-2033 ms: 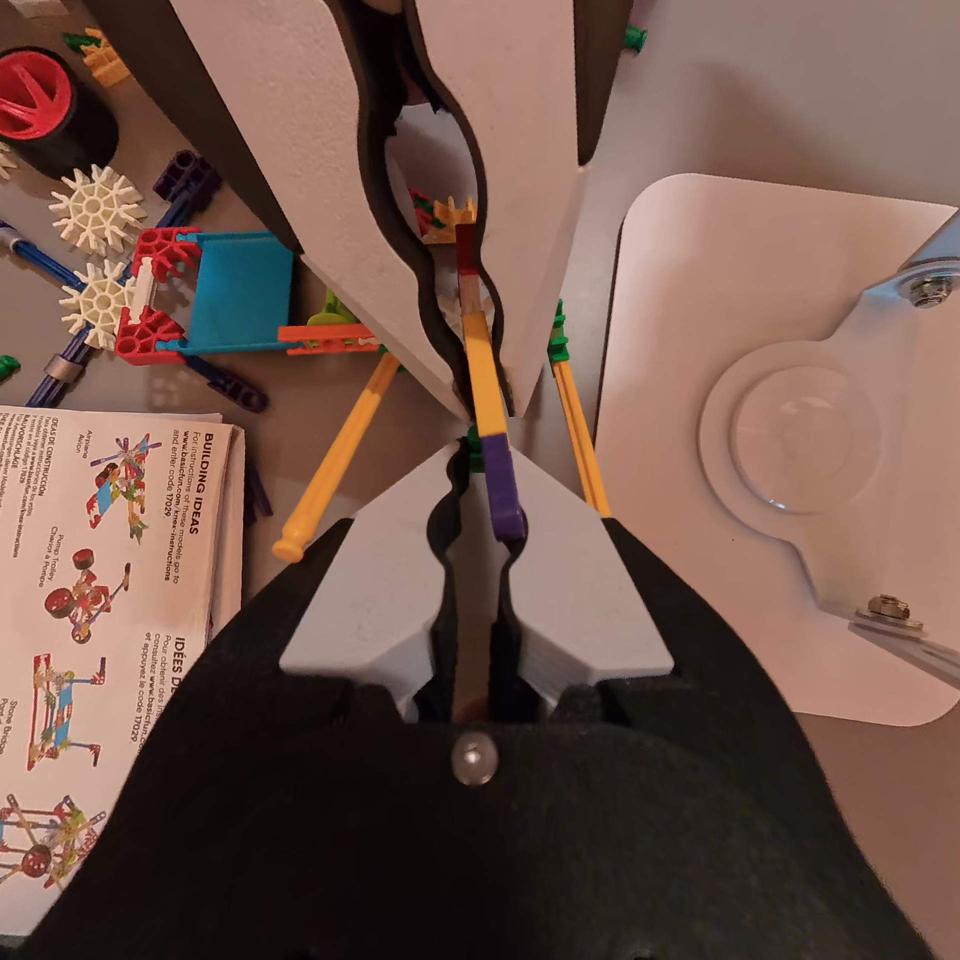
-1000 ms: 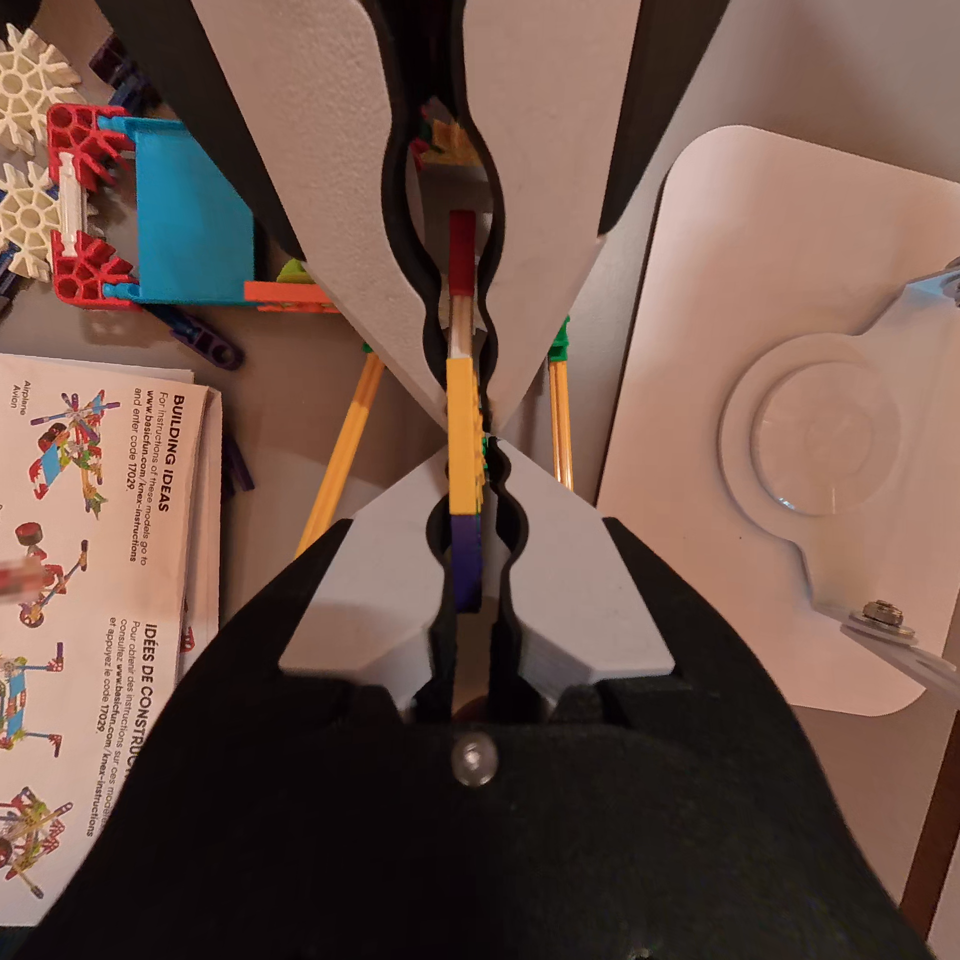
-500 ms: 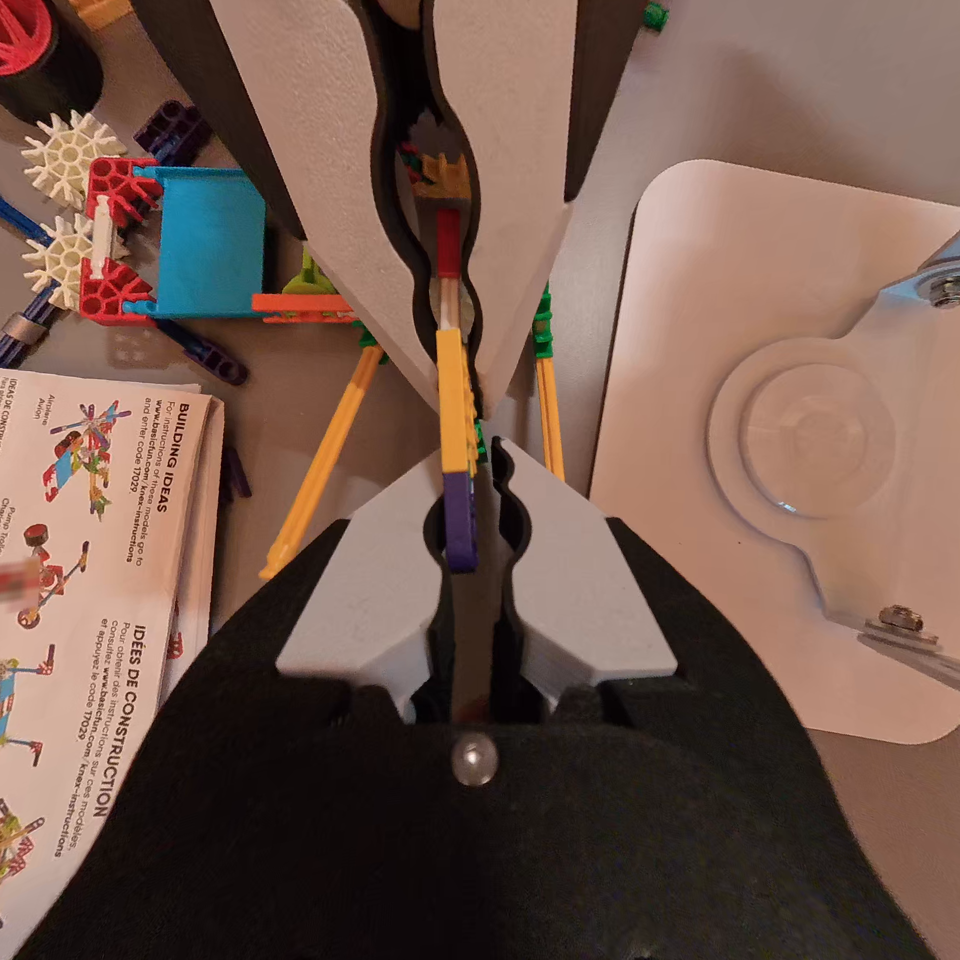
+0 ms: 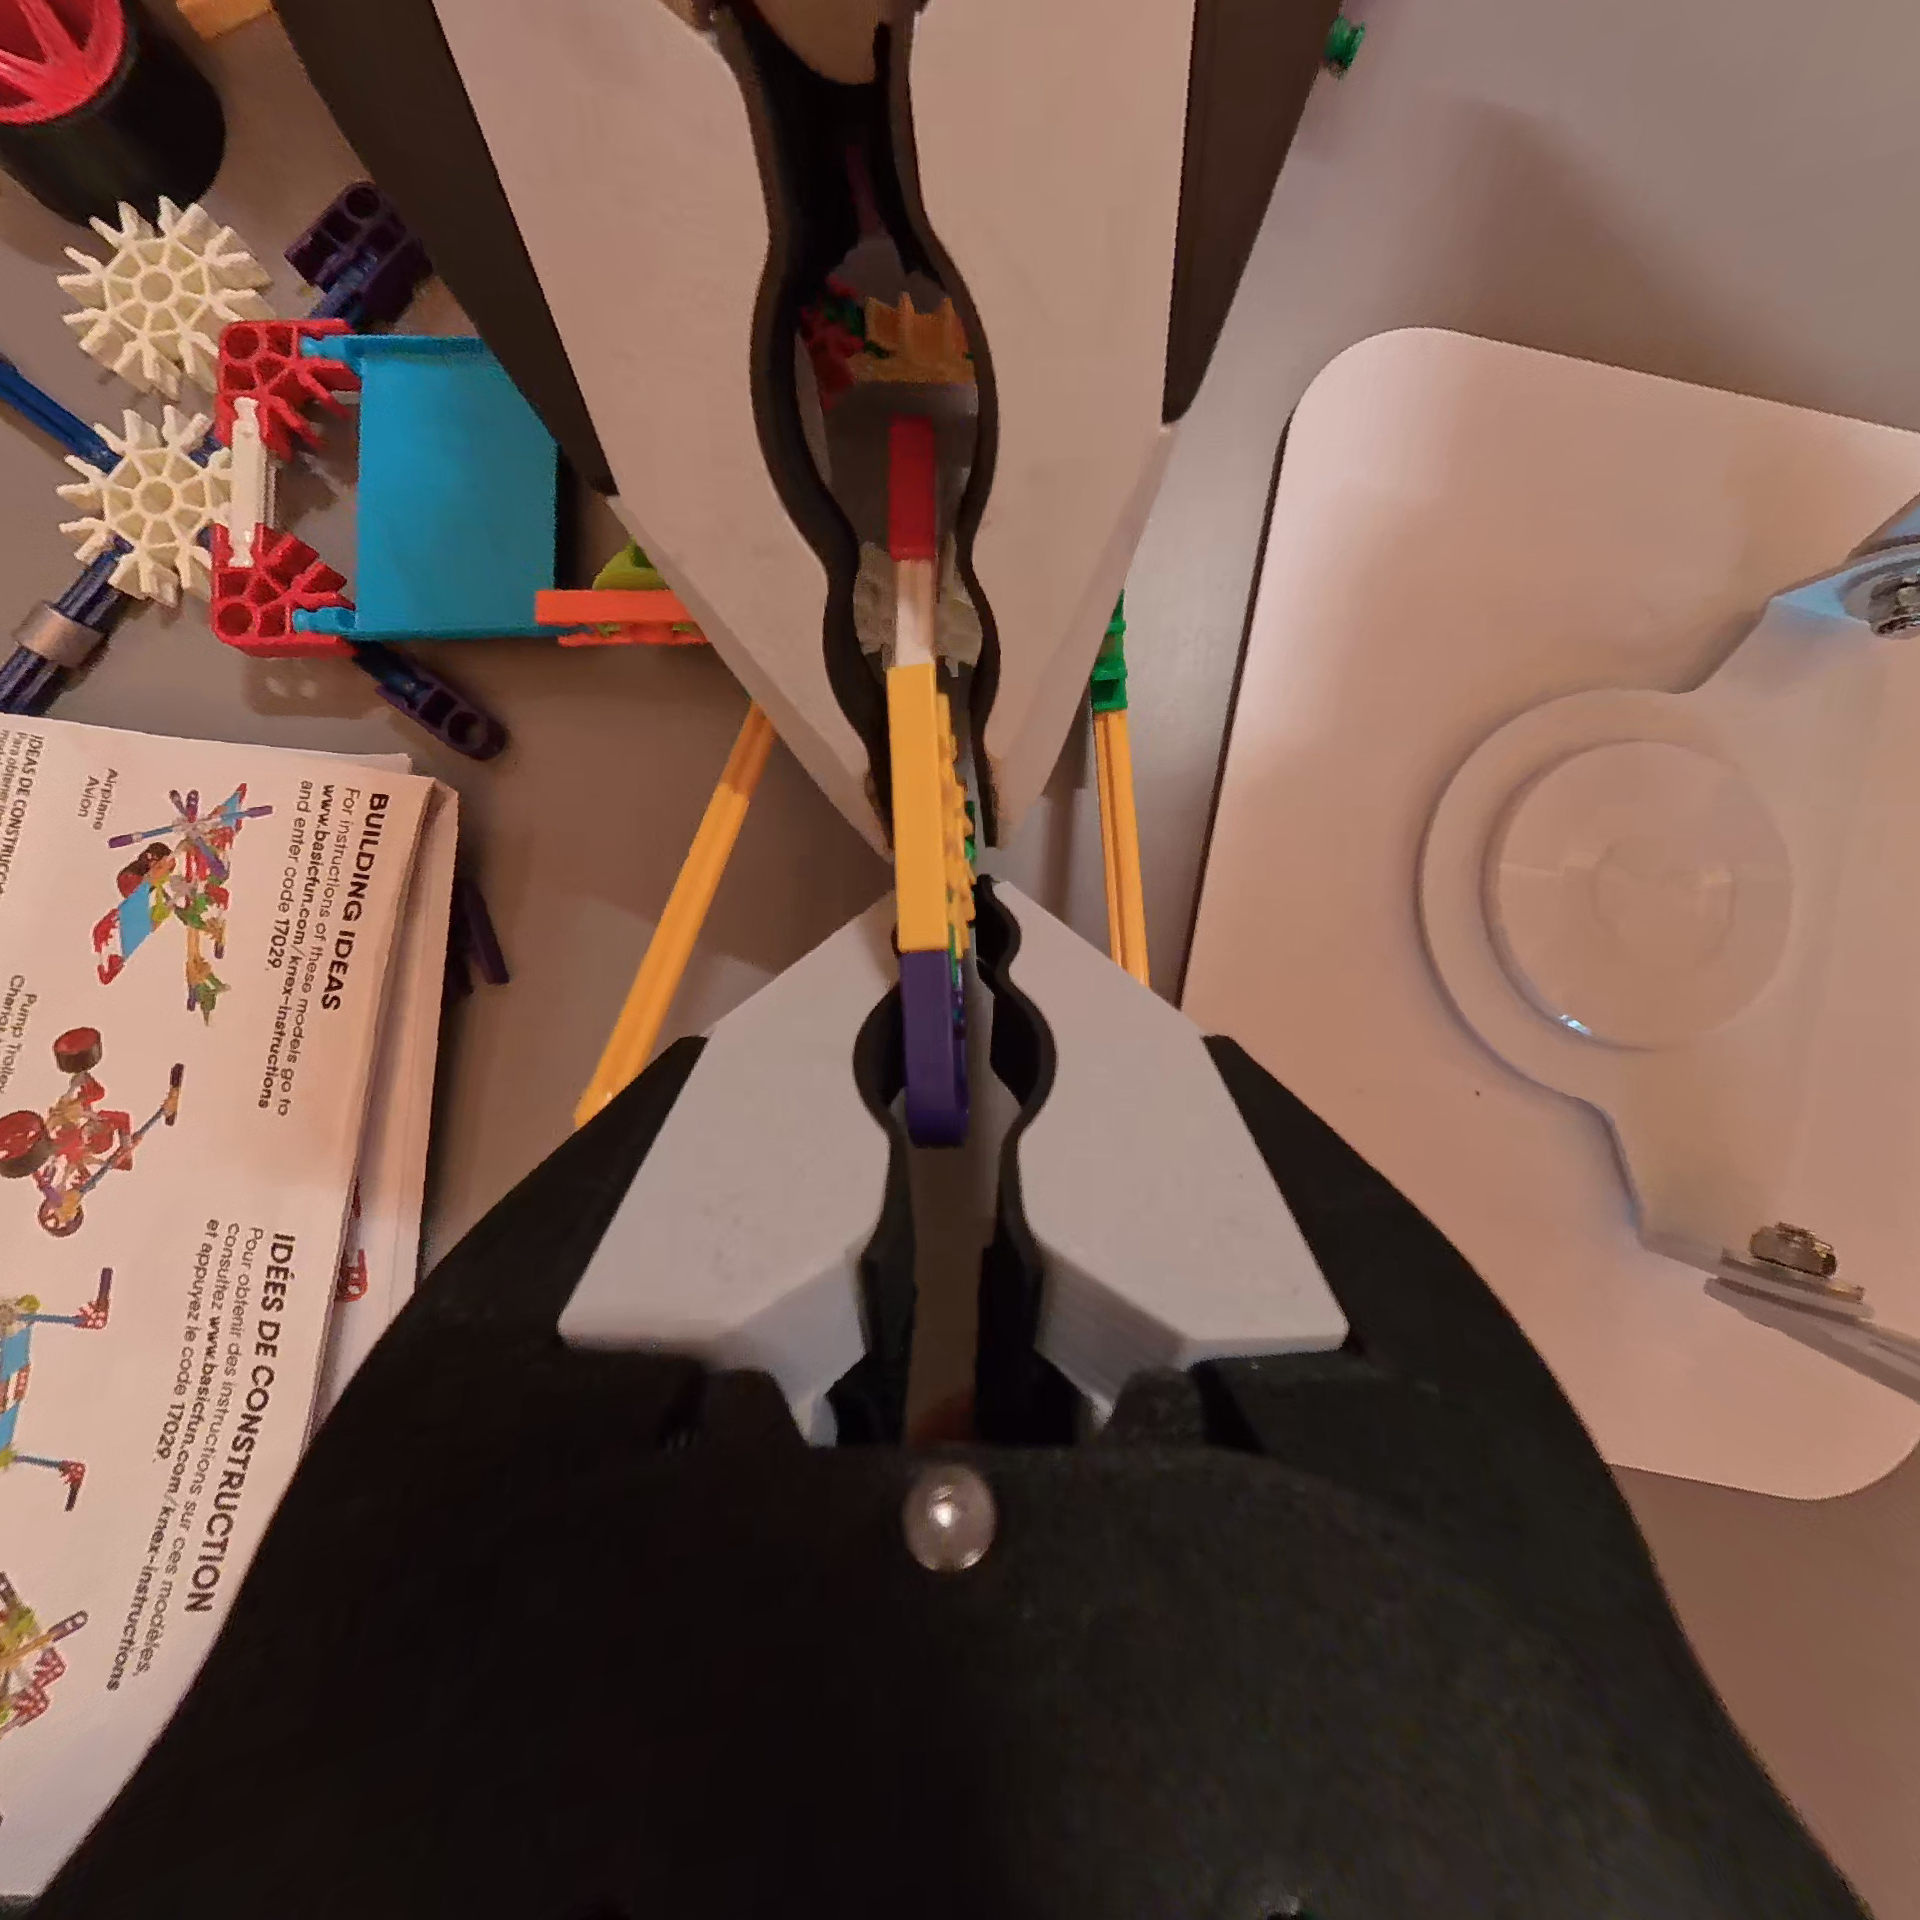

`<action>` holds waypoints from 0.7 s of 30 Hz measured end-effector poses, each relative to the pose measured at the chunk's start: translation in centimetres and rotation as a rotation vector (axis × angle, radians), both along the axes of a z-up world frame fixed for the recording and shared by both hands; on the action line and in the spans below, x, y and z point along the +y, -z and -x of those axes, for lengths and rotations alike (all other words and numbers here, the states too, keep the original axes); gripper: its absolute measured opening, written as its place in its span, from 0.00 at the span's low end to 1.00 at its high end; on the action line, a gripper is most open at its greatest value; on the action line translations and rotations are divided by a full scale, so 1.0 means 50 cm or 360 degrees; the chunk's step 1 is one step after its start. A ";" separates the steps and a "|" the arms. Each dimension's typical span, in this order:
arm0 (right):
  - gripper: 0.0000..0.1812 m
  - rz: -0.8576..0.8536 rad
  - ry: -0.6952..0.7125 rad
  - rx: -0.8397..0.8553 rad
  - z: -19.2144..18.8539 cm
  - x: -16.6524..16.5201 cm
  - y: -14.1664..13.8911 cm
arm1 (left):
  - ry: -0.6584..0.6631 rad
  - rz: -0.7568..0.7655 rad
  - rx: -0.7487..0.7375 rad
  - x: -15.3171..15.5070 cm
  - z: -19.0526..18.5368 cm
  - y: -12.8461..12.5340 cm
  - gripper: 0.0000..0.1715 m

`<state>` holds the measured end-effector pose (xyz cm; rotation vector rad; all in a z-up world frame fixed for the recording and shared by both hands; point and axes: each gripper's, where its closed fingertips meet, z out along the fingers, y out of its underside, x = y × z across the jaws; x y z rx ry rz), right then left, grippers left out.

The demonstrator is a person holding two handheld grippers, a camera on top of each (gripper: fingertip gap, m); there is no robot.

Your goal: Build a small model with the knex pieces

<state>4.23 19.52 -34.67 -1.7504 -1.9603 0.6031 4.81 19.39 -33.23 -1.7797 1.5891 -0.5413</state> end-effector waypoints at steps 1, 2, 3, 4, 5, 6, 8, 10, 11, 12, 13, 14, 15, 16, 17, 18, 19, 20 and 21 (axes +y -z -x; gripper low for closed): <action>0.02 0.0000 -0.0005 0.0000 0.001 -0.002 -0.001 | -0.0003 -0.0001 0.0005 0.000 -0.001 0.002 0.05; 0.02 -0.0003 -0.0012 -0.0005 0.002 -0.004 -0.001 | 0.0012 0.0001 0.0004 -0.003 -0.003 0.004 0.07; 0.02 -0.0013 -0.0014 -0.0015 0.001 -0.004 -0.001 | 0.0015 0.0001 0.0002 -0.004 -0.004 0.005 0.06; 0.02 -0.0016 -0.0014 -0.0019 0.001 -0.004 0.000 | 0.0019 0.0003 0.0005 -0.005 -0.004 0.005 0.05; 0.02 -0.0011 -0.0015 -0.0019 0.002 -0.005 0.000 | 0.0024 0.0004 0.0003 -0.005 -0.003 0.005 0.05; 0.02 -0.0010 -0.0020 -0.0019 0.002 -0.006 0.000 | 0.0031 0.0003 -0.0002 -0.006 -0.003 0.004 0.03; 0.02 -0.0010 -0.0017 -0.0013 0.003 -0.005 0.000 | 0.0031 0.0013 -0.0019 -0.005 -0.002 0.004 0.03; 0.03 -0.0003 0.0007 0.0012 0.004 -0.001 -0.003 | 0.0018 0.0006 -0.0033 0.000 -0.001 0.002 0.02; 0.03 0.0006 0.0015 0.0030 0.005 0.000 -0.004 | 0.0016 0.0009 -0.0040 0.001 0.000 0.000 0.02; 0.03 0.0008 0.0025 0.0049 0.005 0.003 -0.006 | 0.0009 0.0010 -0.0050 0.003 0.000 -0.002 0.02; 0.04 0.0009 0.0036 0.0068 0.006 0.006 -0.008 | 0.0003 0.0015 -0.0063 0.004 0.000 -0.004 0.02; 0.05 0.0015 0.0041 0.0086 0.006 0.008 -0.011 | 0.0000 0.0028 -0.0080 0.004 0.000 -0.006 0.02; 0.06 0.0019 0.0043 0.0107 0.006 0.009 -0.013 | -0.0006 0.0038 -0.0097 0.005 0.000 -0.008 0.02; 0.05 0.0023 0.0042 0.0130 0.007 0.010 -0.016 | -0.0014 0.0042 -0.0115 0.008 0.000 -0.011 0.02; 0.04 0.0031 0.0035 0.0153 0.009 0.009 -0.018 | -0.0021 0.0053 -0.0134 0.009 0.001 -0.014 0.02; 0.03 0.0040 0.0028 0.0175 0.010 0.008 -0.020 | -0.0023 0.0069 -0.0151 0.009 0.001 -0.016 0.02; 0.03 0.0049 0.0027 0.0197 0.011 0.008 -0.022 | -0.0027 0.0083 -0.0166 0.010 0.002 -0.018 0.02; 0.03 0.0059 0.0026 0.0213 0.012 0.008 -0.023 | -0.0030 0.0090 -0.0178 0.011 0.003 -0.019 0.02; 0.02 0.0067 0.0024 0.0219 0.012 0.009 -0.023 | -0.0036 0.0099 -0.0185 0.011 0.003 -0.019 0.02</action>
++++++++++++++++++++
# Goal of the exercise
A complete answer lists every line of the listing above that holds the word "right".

# Response for this exercise
arm0 (right):
`<state>` holds the measured end-effector pose (xyz cm; rotation vector rad; all in a z-up world frame fixed for the recording and shared by both hands; point and axes: each gripper's, where its closed fingertips meet, z out along the fingers, y out of its underside, x = y × z across the jaws; x y z rx ry rz), right then left, grippers left out.

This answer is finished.